Records from a collection:
:::::

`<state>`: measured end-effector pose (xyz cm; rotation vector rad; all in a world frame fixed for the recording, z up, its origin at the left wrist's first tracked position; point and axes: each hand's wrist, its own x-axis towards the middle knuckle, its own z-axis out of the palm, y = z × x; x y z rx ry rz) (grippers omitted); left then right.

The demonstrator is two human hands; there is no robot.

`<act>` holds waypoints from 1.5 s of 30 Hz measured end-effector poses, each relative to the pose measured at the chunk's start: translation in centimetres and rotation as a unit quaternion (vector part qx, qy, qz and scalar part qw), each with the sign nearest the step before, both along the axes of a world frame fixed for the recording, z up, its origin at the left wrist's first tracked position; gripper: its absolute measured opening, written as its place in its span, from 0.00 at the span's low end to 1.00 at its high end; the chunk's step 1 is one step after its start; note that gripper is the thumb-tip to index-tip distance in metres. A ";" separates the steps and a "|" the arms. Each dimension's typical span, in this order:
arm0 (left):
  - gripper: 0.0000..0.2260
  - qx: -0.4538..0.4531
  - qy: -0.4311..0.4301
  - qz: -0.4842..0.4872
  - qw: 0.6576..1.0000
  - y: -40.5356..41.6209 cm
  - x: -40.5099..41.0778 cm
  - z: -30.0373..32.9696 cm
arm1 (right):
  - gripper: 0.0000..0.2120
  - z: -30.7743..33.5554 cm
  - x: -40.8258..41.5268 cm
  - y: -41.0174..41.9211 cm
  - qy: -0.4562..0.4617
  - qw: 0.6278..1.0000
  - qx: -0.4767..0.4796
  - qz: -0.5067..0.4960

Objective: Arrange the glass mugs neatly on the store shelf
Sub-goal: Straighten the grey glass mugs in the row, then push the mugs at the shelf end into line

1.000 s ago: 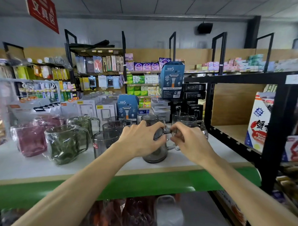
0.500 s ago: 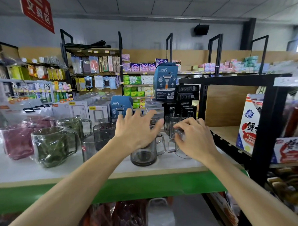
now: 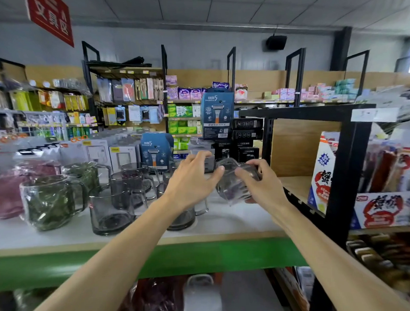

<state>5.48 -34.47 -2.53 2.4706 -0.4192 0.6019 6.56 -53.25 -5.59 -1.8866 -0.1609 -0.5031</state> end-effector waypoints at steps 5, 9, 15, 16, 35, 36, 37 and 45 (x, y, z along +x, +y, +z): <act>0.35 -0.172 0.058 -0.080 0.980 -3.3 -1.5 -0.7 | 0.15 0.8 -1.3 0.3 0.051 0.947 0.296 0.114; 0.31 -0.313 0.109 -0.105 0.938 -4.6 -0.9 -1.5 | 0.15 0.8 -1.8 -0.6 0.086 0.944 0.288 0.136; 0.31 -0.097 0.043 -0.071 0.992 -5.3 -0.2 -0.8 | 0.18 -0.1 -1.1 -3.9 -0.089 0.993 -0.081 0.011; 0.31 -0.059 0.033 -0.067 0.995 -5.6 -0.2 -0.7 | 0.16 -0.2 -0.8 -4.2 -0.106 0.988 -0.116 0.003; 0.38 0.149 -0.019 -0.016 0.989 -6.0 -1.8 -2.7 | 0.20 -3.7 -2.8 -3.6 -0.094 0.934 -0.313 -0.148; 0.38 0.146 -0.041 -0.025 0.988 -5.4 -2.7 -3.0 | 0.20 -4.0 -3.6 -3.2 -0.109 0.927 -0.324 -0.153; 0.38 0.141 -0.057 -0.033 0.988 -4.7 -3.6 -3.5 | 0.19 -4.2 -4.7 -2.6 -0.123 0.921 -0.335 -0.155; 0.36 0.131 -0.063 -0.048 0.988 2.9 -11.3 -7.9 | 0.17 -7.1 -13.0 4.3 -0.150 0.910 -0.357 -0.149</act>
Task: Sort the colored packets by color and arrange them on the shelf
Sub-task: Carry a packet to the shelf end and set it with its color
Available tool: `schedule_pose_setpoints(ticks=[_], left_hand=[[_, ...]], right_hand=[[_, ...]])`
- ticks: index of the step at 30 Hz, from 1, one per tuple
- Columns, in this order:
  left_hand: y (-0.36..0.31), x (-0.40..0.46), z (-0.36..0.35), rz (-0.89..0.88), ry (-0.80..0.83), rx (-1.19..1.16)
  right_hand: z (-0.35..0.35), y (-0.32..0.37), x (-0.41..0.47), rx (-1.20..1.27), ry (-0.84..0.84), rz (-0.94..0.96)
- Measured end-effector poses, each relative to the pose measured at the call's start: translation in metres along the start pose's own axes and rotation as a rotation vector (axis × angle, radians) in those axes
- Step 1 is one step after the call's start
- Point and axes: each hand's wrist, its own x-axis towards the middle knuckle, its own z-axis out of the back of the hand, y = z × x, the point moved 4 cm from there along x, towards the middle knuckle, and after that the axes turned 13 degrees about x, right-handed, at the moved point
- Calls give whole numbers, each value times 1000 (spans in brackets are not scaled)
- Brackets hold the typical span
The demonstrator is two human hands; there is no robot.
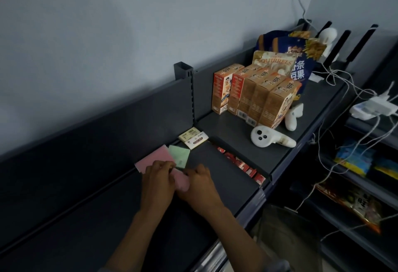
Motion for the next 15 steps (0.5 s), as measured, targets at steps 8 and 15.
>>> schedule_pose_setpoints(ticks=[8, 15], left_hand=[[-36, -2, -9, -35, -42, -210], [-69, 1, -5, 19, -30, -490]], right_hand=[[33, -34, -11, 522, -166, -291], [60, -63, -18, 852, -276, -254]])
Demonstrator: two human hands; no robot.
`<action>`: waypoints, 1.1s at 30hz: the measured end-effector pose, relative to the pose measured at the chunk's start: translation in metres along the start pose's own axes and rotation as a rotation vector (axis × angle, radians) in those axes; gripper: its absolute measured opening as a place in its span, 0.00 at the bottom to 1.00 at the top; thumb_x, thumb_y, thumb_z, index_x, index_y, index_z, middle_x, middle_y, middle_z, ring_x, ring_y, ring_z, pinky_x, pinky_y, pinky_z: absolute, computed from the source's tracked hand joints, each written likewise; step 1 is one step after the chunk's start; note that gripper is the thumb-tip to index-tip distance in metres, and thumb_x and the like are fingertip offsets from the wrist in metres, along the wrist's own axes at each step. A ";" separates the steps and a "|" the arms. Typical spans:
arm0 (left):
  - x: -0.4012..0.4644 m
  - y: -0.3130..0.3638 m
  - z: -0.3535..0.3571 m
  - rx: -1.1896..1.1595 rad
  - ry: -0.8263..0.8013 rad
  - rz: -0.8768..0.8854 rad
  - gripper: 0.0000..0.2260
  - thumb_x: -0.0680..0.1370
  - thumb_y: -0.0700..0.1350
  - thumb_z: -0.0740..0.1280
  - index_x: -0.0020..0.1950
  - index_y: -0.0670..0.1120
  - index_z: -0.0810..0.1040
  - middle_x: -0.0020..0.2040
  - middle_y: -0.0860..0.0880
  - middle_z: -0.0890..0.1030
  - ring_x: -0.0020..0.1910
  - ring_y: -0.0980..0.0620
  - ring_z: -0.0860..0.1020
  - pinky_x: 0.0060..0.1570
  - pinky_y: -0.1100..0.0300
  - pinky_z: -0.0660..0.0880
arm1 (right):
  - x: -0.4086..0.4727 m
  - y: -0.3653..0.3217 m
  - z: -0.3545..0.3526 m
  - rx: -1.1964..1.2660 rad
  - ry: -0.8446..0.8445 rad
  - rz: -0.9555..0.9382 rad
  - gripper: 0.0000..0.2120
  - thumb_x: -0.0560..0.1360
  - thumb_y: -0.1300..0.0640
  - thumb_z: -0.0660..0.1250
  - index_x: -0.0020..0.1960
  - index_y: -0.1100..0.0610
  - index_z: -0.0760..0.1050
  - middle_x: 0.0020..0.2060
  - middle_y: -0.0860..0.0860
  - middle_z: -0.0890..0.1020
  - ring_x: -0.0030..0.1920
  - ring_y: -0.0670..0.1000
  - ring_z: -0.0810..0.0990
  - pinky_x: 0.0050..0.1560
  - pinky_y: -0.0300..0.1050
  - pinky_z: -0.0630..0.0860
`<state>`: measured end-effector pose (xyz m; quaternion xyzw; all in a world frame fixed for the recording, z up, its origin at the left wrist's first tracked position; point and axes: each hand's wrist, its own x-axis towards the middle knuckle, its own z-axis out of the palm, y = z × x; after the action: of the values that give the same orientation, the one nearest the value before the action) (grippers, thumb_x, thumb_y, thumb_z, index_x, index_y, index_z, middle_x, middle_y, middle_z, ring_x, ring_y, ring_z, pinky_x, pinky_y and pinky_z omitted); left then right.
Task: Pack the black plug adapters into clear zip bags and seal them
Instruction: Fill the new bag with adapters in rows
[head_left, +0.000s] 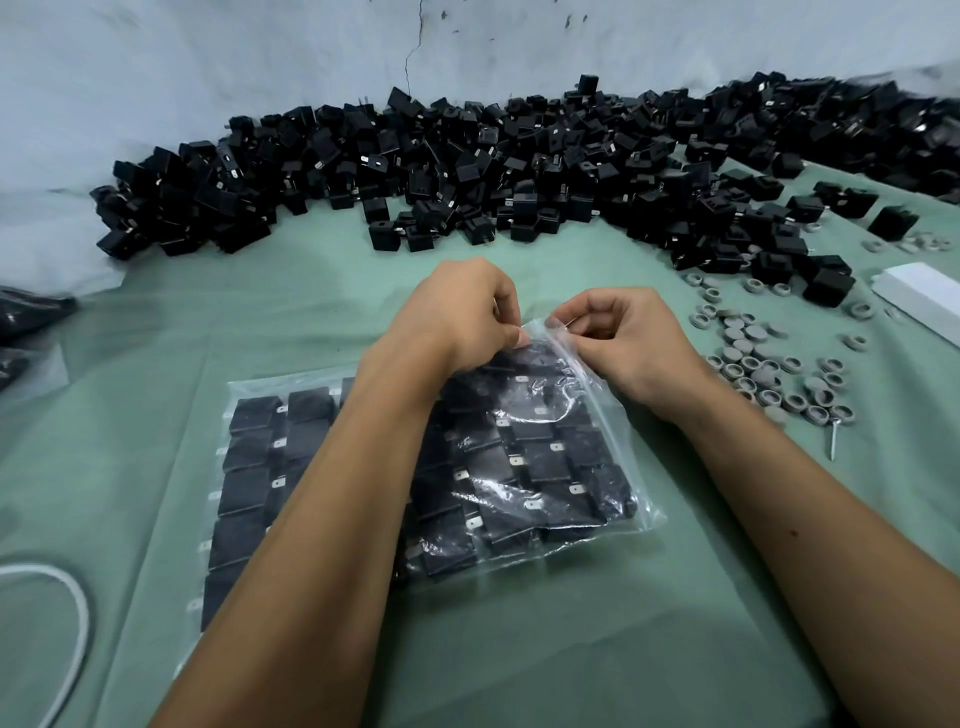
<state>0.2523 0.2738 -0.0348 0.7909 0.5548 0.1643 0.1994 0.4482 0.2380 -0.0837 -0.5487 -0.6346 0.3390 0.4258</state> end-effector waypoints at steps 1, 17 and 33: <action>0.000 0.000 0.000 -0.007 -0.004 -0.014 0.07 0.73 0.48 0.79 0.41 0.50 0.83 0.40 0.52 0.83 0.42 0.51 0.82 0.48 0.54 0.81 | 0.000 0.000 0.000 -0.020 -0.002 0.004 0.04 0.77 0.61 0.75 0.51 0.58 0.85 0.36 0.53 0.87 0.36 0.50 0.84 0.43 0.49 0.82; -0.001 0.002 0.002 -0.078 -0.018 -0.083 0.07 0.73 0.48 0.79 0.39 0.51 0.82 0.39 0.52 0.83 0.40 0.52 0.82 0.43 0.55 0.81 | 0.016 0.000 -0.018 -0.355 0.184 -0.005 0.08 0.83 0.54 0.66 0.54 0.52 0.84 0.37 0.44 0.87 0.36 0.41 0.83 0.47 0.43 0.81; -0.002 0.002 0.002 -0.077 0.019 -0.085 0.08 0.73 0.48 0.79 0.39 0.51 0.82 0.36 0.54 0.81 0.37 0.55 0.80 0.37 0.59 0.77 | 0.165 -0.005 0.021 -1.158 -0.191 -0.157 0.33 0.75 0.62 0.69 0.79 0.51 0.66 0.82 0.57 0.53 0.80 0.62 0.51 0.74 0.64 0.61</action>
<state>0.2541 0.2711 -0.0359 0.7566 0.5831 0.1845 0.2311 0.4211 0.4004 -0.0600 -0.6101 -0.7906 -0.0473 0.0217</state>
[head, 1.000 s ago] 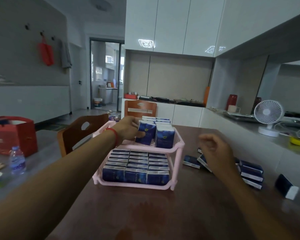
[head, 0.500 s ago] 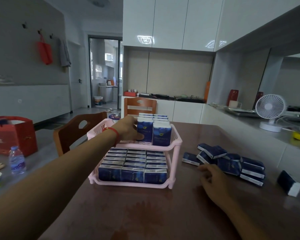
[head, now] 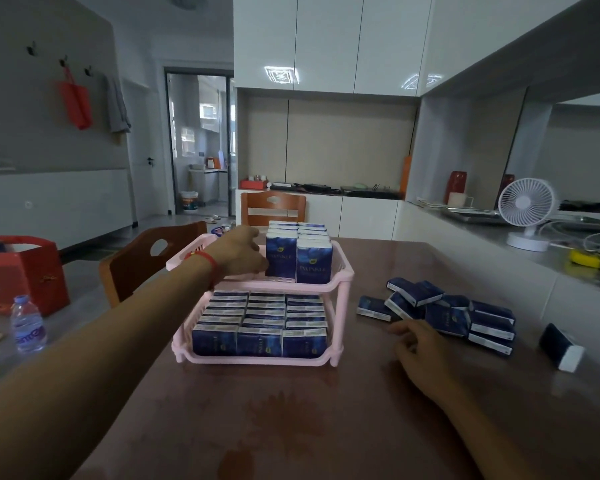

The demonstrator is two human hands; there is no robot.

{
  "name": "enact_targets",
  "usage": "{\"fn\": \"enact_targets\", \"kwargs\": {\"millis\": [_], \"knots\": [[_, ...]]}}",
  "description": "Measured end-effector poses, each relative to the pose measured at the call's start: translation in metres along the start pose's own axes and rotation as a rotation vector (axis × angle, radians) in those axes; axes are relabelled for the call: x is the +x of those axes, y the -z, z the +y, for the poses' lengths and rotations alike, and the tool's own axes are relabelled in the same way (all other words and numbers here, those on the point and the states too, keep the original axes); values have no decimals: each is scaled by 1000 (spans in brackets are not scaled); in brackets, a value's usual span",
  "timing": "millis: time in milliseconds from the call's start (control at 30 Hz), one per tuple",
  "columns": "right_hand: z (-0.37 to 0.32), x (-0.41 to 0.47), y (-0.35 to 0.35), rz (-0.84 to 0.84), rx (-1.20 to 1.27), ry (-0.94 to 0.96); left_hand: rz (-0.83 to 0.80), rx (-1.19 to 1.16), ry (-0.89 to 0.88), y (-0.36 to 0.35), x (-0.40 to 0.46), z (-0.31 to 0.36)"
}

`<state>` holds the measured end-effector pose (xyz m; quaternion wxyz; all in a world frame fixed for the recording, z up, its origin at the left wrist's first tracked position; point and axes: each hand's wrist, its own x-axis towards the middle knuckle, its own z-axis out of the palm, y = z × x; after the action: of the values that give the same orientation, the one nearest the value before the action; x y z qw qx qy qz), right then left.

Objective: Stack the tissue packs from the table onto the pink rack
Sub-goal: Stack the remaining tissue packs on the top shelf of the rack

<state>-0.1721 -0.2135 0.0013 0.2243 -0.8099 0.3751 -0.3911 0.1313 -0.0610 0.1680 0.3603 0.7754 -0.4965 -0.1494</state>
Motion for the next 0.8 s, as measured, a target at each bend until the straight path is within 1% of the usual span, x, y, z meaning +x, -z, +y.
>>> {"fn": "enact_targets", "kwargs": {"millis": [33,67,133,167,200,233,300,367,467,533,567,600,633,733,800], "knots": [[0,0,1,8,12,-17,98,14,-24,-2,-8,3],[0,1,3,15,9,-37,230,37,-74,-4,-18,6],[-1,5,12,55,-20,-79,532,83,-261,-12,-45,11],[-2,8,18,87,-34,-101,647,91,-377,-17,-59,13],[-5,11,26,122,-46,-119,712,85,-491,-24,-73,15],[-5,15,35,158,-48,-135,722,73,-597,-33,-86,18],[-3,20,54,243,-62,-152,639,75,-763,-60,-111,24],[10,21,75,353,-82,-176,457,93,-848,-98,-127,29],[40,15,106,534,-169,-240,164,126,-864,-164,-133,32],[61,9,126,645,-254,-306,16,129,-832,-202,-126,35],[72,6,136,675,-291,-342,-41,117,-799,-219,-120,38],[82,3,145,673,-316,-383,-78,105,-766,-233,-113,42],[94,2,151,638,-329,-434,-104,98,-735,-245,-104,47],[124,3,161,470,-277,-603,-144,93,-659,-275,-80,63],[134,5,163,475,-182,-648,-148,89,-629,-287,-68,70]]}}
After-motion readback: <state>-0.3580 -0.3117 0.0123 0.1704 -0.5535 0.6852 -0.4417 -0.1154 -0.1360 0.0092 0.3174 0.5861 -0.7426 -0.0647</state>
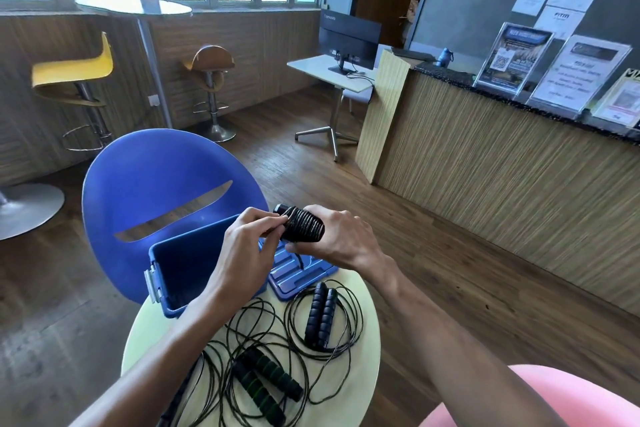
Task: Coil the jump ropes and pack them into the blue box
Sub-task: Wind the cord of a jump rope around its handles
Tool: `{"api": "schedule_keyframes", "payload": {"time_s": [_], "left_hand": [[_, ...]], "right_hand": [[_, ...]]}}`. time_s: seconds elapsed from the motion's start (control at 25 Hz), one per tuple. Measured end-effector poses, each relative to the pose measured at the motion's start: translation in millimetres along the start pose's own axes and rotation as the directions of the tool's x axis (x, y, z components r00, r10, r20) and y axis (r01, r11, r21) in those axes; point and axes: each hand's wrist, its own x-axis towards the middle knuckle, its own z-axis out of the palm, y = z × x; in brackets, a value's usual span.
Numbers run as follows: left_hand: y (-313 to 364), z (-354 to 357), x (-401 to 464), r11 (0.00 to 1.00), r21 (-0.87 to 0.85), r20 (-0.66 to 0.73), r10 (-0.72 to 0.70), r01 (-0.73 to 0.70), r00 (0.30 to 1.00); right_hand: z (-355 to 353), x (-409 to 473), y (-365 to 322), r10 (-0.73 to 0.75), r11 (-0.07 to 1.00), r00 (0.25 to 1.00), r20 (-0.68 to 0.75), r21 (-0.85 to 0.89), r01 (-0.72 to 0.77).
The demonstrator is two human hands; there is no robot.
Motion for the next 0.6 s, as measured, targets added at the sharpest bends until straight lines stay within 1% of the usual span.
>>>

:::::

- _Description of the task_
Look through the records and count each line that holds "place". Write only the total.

- _Task output_
2